Hepatic carcinomas in rainbow trout grown in hatcheries have been linked to feed contaminated with aflatoxin. However, the current interest in aflatoxin is related to experimental carcinogenesis. Hendricks (1994) reviewed the carcinogenicity of aflatoxin in fish and other nonmammalian species.
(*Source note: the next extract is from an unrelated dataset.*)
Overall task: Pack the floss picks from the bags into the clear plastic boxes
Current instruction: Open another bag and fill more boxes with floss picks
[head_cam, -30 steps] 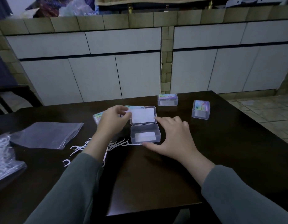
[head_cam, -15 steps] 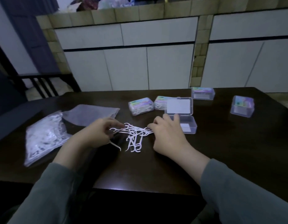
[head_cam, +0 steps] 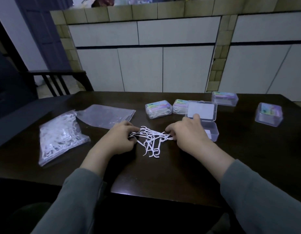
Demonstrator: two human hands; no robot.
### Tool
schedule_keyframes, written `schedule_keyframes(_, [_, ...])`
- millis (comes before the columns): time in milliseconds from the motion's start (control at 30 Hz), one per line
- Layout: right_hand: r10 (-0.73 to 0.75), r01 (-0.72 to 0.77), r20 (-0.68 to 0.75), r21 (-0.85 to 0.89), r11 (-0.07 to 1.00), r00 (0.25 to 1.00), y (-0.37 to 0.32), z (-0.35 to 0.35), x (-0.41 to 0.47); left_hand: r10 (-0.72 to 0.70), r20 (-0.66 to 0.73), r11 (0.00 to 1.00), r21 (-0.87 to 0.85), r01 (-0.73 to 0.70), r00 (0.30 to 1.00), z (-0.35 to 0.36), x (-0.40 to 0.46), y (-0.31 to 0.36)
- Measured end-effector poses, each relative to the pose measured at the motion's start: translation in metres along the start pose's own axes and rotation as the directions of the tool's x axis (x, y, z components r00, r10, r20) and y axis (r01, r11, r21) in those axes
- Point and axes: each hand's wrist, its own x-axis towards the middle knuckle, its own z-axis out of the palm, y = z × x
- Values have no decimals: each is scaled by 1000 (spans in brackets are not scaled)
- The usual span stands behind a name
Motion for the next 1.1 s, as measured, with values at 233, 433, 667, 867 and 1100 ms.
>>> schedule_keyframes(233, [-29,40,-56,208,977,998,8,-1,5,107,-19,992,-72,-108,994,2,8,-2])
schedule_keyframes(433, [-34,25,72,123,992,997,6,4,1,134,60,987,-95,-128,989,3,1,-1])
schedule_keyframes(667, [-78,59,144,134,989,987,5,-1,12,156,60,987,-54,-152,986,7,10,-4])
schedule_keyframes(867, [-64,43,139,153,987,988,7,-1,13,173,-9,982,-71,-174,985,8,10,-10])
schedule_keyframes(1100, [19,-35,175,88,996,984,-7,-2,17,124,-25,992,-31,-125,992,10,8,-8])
Epizootics of hepatic carcinomas were discovered after dry feeds for trout came into wide use during the 1950s (Hueper and Payne, 1961; Rucker et al., 1961; Wood and Larson, 1961; Scarpelli et al., 1963), although earlier problems with hepatic neoplasms had occurred in hatchery-reared salmonids (Haddow and Blake, 1933; Nigrelli, 1954; Wales and Sinnhuber, 1966). Aflatoxin in cottonseed meal was the primary cause of these epizootics (Wolf and Jackson, 1963; Ashley et al., 1964; Halver, 1967; Sinnhuber, 1967); however, carcino-genicity of aflatoxin was enhanced by cyclopropenoid fatty acids (malvalic and sterculic acids) occurring naturally in cottonseeds (Lee et al., 1968, 1971; Sinnhuber et al., 1968, 1974; Hendricks et al., 1980a). Epizootics of hepatic carcinomas have occurred more recently (Majeed et al., 1984; Rasmussen et al., 1986), but problems in aquaculture have been reduced by avoiding feed ingredients with high concentrations of aflatoxin (Goldblatt, 1967). Feed ingredients most likely to be contaminated with aflatoxin are corn, cottonseed and peanuts (Lovell, 1989).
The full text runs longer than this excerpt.